● **Action item**
In the entries below, find every line with the string "ceiling" and copy it.
[Opening Records section]
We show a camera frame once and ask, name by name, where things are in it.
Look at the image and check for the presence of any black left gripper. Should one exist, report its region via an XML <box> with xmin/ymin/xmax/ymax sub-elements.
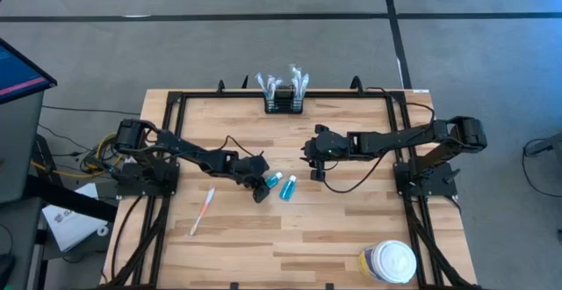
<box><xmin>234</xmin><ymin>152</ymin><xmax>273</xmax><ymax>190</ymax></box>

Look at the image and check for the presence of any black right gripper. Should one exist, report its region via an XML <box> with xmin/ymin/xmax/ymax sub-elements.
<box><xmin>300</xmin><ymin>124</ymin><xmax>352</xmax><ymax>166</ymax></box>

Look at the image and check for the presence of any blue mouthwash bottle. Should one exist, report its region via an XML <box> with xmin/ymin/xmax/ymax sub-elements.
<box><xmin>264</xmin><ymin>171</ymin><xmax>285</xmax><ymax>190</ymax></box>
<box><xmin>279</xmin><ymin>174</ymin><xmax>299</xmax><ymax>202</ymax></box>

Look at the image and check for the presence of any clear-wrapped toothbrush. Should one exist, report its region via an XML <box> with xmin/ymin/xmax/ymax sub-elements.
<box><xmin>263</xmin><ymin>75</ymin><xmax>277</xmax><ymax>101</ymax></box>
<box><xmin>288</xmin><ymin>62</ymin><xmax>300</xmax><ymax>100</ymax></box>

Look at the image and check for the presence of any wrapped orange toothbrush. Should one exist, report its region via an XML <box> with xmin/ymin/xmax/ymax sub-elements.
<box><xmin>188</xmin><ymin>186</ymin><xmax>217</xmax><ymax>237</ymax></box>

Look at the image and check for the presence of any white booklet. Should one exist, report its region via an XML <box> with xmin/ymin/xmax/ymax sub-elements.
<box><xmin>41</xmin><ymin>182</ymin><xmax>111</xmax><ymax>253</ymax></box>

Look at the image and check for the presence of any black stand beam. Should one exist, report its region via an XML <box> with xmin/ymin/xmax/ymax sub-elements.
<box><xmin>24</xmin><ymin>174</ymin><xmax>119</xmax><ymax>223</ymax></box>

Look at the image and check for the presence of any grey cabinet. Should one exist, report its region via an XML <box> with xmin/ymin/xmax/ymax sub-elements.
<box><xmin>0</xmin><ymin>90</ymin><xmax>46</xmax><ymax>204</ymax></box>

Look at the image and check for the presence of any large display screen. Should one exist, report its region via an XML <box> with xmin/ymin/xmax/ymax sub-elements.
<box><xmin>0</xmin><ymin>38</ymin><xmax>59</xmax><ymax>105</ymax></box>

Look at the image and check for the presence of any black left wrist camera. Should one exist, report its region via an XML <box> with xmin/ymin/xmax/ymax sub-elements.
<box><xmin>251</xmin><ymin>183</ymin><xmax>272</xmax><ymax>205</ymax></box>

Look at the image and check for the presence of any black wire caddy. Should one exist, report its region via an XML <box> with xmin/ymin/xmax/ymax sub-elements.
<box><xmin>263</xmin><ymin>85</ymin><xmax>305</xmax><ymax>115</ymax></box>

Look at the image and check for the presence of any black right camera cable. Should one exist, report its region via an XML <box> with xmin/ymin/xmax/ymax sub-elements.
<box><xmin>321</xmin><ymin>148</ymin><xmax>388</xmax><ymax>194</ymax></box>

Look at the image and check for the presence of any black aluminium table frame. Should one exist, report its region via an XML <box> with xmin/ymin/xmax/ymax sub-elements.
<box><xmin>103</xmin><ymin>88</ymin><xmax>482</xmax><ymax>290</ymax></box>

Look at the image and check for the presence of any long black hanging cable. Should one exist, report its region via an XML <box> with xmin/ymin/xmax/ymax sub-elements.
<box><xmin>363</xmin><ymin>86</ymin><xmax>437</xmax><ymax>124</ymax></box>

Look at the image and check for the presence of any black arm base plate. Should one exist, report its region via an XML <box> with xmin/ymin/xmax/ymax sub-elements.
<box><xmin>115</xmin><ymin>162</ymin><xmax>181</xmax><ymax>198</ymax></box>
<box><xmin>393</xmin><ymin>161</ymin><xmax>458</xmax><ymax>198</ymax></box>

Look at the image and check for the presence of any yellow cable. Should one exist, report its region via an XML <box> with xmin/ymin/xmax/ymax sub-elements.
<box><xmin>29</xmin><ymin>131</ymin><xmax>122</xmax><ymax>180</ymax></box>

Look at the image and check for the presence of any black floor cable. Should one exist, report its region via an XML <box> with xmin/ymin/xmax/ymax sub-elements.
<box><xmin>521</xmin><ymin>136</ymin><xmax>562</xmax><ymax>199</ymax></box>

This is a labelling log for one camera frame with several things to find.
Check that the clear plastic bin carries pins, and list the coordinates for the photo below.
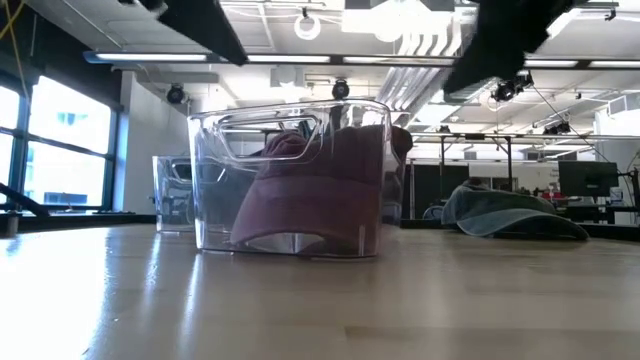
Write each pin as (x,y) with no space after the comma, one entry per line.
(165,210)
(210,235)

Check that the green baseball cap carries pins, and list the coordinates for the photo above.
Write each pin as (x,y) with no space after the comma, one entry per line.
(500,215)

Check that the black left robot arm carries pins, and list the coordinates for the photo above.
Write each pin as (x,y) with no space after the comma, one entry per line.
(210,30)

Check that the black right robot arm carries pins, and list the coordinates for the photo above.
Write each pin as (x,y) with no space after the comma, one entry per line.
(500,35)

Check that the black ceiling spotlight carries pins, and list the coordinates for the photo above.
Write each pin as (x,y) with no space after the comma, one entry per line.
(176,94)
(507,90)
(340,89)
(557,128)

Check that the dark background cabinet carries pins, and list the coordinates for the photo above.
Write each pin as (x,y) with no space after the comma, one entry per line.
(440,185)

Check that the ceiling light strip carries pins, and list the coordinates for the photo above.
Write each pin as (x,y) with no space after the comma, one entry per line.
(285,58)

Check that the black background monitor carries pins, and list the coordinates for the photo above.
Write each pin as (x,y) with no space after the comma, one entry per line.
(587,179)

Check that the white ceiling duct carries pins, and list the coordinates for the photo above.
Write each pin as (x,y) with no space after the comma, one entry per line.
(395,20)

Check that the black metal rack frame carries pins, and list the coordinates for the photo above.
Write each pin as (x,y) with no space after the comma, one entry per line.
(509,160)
[Closing Records section]
● **Completed exercise**
Check that the black ceiling spotlight carries pins, and list the coordinates for the photo above.
Check that the ceiling light strip carries pins, and list the coordinates for the photo above.
Check that the white ceiling duct carries pins, and list the coordinates for the photo above.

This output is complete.